While undertaking background reading in preparation for this visit Earth-Info.Net came across a speech Mr. Wolfensohn gave recently in Ireland entitled "Towards a More Secure World". Here are a few quotes:

"....we have of the order of $50 billion being made available for development assistance globally"

"The United States this year will contribute $10 billion. The United States will spend $360 billion this year on defense. The world will spend between $800 billion and $1 trillion on defense, while $50 billion is spent on development assistance. $350 billion a year will be spent on agricultural subsidies, while $50 billion a year is spent on development assistance."

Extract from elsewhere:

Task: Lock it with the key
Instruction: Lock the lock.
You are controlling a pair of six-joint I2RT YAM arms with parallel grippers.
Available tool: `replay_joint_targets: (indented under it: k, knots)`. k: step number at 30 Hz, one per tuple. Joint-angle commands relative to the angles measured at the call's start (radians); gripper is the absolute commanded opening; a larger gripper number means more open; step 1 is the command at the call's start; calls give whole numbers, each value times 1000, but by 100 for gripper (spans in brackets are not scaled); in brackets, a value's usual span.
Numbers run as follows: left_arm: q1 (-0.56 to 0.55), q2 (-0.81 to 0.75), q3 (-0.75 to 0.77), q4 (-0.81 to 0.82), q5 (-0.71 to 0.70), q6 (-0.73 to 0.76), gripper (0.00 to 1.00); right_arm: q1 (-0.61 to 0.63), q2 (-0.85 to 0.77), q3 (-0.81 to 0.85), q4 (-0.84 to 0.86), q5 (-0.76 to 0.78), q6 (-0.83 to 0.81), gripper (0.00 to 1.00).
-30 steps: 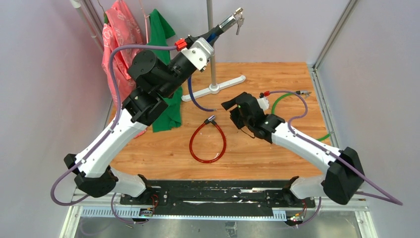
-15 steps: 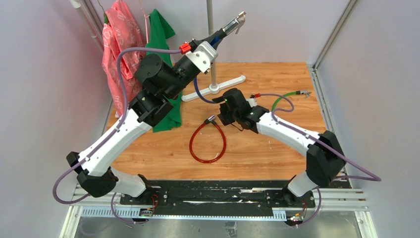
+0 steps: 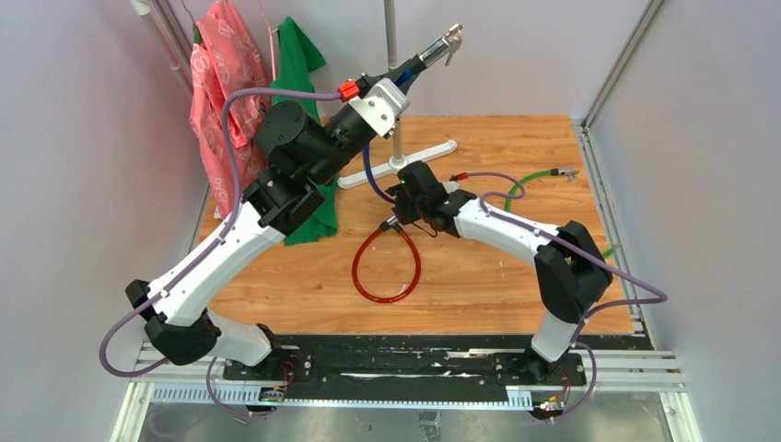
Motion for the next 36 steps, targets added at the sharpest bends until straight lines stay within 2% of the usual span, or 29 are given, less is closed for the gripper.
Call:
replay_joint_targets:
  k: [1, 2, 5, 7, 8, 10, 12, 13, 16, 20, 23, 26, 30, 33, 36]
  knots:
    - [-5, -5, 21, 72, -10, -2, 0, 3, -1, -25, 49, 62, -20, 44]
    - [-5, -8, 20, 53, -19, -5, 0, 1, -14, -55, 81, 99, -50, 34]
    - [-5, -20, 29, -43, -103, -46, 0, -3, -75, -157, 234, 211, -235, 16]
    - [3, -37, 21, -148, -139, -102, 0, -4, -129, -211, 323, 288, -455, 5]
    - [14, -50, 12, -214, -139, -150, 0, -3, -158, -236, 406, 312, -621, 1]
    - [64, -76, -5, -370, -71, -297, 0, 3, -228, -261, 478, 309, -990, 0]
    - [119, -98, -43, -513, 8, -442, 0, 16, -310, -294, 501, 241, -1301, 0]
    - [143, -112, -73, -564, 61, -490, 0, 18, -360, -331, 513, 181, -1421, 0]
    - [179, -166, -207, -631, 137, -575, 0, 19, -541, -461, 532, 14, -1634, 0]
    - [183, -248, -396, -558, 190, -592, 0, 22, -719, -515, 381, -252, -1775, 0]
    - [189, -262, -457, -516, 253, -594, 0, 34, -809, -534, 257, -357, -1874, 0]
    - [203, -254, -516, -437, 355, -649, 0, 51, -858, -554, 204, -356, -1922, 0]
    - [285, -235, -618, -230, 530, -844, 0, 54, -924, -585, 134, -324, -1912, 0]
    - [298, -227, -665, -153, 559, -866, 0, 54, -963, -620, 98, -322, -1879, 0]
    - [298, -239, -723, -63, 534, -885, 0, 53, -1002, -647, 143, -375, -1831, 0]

"And the world has set a series of goals called the Millennium Development Goals to halve poverty by 2015, to get all the kids in school by 2015, to reduce infant mortality and maternal mortality, to deal with AIDS, to deal with the environment. And, frankly, it's just not possible to get there with $50 billion, even on the assumption that we get, as we should, a much more effective use of the $50 billion."

"Even on the assumption that we get $10 billion or $15 billion more , we're still short $30, $40, $50 billion in terms of achieving goals that all the leaders of the world have said we should."

"The primary issue, then, which I think we need to address is how seriously all of us take the question of development, both in terms of how we come together and how we provide resources in terms of development assistance and how we deal with the question of trade. Because if you encourage people to build their productive capacity and then block them from your markets, it's not a great incentive. Cotton is a single example in one country that you know well, in Uganda. The cotton subsidy provided by the Northern countries to their growers has cost Uganda $250 billion-just on cotton."

In a second speech on African development entitled Putting Africa Front and Centre Mr. Wolfensohn deals with the importance of partnerships, capacity building, prevention, education, tackling corruption + implementation of existing plans in achieving development...

Earth-Info.Net cannot help wondering how + why governments repeatedly fail to fulfill their international funding commitments and why after dozens of reports + summits so little progress has been made with regard to implementation.